Would you extract the whole listing below and retype it exactly?

• [INPUT DATA]:
▬▬▬▬▬▬
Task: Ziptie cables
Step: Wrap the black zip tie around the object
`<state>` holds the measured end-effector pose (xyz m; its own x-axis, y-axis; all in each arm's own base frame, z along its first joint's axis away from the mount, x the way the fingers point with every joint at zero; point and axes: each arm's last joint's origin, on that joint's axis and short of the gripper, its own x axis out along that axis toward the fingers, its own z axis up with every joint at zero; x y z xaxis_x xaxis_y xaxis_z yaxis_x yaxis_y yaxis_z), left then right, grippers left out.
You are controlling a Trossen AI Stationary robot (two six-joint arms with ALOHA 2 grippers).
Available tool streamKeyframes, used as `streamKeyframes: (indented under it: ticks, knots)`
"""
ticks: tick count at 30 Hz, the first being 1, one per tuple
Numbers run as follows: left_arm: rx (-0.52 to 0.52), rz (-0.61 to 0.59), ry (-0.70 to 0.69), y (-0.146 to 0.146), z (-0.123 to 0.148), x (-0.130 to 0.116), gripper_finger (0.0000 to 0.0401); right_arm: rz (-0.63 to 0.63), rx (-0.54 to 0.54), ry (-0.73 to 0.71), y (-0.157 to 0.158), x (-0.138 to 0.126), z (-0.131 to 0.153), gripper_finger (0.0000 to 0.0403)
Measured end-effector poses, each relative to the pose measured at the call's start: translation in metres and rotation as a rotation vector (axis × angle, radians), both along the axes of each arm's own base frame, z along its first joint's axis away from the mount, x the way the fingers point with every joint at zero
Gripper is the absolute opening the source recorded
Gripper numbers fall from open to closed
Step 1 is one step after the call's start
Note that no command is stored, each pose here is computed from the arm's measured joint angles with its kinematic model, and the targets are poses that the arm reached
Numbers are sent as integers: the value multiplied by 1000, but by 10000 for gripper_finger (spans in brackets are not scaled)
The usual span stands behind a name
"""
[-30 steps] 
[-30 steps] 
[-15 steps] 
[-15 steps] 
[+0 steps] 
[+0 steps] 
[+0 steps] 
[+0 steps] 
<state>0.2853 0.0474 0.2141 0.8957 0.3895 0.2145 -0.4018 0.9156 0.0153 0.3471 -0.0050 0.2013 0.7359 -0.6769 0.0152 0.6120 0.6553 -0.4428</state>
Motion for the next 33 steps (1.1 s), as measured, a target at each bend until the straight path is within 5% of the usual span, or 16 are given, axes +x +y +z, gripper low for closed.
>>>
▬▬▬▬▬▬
• [WRITTEN SOLUTION]:
Task: Ziptie cables
Step: Wrap the black zip tie around the object
`<state>` holds the measured end-effector pose (xyz m; its own x-axis, y-axis; all in each arm's own base frame, z along its first joint's axis away from the mount, x the way the fingers point with every joint at zero; point and axes: each arm's last joint's origin, on that joint's axis and short of the gripper, its own x axis out along that axis toward the fingers, its own z axis up with every joint at zero; x y z xaxis_x xaxis_y xaxis_z yaxis_x yaxis_y yaxis_z), left then right, grippers left out.
You are controlling a Trossen AI Stationary robot (two six-joint arms with ALOHA 2 grippers).
Available tool streamKeyframes, used as `streamKeyframes: (indented under it: ticks, knots)`
"""
ticks: tick count at 30 Hz, the first being 1, one per tuple
Numbers run as follows: left_arm: rx (-0.52 to 0.52), rz (-0.61 to 0.59), ry (-0.70 to 0.69), y (-0.146 to 0.146), z (-0.123 to 0.148), x (-0.130 to 0.116), gripper_finger (0.0000 to 0.0401); right_arm: rz (-0.63 to 0.63), rx (-0.54 to 0.54), ry (-0.73 to 0.71), y (-0.157 to 0.158), x (-0.138 to 0.126), z (-0.131 to 0.153), gripper_finger (0.0000 to 0.0403)
Measured end-effector poses, each relative to the pose measured at the call's start: translation in metres and rotation as a rotation vector (axis × angle, radians), both along the axes of each arm's own base frame, z along its first joint's axis away from the mount, x the way the fingers point with every joint at zero
Gripper is the absolute opening the source recorded
Gripper numbers fall from open to closed
Step 1 is one step after the call's start
Note that no command is stored, each pose here is computed from the arm's measured joint angles with its kinematic model, and the targets are poses that the arm reached
Numbers are sent as integers: the value multiplied by 1000, but by 10000 for gripper_finger (spans in brackets are not scaled)
The usual span stands behind a name
"""
[-30 steps] 
[-30 steps] 
[-15 steps] 
[-15 steps] 
[+0 steps] 
[+0 steps] 
[+0 steps] 
[+0 steps] 
<state>0.2853 0.0474 0.2141 0.8957 0.3895 0.2145 -0.4018 0.9156 0.0153 0.3471 -0.0050 0.2013 0.7359 -0.6769 0.0152 0.6120 0.6553 -0.4428</state>
Motion for the next 33 steps (1.1 s), as measured, a target at each bend until the straight path is within 5% of the usual span, or 16 are given, axes +x +y +z, gripper low for closed.
>>>

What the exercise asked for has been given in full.